■ ASSIGNMENT:
Bring together copies of the lines in the data below that contain the word "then".

■ RECORD EXCERPTS:
***

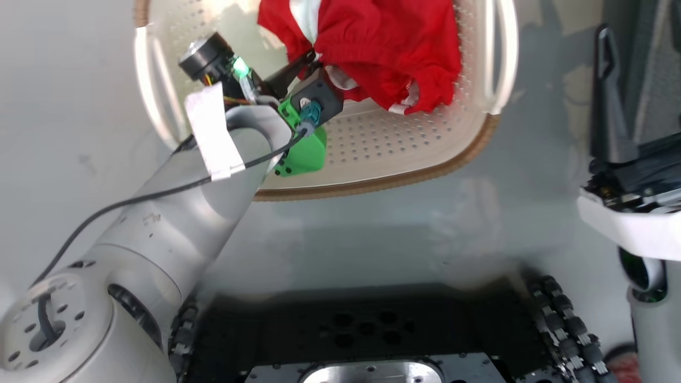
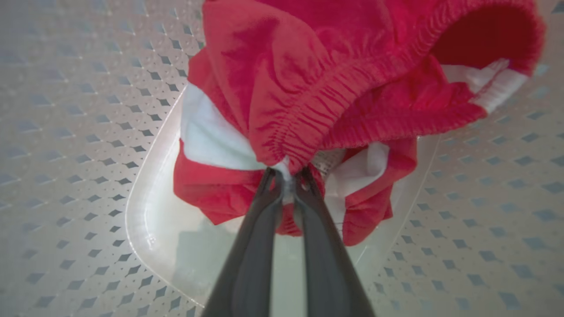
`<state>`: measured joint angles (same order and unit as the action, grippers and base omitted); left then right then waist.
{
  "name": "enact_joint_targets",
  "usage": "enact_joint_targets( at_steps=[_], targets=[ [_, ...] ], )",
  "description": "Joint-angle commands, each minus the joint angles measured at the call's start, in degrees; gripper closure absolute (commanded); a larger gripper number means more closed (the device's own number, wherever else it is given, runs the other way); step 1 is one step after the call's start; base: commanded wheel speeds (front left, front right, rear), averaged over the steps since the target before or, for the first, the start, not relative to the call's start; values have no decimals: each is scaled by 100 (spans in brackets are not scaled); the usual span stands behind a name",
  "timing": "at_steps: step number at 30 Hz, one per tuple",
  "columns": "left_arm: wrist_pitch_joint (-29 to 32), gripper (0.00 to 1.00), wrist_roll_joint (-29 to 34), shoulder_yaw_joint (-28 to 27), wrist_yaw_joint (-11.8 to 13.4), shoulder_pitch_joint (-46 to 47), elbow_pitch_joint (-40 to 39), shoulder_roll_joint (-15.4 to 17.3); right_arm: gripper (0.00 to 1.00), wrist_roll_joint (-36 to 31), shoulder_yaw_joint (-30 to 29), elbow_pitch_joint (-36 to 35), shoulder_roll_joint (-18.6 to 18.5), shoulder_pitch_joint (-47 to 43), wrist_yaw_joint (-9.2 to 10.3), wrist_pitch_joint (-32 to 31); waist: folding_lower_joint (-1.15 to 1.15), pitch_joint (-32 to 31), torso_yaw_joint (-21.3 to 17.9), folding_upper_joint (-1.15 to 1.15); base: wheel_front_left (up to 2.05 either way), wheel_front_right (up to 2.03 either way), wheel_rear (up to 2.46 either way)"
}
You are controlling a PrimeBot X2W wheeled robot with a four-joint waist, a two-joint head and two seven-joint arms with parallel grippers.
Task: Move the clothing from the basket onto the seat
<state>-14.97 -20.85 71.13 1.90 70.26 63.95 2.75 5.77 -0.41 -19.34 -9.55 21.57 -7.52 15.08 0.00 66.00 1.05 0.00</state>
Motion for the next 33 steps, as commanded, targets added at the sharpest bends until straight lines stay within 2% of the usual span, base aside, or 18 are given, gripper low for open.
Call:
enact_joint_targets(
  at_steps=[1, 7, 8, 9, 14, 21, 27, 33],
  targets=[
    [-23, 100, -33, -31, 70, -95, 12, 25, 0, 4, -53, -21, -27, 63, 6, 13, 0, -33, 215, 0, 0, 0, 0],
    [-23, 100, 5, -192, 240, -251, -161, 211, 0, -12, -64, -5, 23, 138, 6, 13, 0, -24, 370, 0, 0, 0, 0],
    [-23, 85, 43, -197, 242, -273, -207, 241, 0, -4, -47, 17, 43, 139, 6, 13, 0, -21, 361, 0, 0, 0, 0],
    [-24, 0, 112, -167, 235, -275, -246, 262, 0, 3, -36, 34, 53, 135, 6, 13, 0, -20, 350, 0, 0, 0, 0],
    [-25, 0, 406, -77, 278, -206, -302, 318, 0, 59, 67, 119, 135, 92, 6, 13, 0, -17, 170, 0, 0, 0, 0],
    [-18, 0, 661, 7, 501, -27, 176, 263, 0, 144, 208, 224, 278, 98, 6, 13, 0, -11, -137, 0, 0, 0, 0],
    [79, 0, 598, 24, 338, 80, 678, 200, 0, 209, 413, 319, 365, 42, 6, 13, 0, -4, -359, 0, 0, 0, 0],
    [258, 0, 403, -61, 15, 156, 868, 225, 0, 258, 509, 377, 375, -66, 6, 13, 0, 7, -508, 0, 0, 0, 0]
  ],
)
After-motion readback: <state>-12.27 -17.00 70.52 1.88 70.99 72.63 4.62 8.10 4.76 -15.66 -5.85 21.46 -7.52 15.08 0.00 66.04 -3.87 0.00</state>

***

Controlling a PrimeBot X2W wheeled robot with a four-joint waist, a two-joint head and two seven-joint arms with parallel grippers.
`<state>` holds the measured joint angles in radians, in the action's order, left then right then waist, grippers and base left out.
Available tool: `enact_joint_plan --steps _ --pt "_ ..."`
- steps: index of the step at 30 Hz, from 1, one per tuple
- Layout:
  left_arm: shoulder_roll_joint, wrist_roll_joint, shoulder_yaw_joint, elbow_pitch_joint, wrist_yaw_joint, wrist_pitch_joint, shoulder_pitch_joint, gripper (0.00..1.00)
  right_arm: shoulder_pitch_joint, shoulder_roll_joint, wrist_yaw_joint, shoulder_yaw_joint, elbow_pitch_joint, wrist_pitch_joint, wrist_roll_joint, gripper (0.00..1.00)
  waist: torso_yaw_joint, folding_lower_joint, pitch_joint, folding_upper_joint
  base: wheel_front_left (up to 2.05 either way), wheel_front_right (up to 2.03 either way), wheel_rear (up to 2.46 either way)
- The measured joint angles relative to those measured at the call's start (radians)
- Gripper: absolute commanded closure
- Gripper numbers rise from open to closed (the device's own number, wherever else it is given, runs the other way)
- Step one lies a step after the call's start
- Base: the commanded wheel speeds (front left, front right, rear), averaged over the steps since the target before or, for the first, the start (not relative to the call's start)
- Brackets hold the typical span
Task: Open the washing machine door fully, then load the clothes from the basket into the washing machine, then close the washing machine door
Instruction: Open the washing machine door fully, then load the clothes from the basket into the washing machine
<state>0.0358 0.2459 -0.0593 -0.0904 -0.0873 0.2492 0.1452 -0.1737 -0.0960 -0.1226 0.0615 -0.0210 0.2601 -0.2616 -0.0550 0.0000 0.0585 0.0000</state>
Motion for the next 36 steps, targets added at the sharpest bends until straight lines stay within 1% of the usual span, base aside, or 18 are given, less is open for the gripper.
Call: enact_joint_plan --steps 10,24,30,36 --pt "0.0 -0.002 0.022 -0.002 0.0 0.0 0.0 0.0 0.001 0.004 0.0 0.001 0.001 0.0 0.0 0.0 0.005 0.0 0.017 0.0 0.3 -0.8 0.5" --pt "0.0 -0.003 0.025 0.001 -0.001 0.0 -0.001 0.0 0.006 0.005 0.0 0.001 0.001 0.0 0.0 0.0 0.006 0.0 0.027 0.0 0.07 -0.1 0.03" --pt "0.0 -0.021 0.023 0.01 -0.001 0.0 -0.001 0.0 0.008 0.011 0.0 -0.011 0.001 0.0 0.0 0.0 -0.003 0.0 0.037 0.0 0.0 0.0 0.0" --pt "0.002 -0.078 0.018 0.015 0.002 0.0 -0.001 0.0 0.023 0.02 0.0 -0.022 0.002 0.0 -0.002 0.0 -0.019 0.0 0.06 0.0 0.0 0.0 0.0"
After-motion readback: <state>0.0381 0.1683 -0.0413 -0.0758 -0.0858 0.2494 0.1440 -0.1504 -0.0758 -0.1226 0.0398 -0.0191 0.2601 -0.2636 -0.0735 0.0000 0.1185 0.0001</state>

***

■ YOUR RESPONSE:
`<state>`: measured joint angles (same order and unit as the action, grippers and base omitted); left then right then waist.
`<state>` holds the measured joint angles in radians, in the action's order, left then right then waist, grippers and base left out.
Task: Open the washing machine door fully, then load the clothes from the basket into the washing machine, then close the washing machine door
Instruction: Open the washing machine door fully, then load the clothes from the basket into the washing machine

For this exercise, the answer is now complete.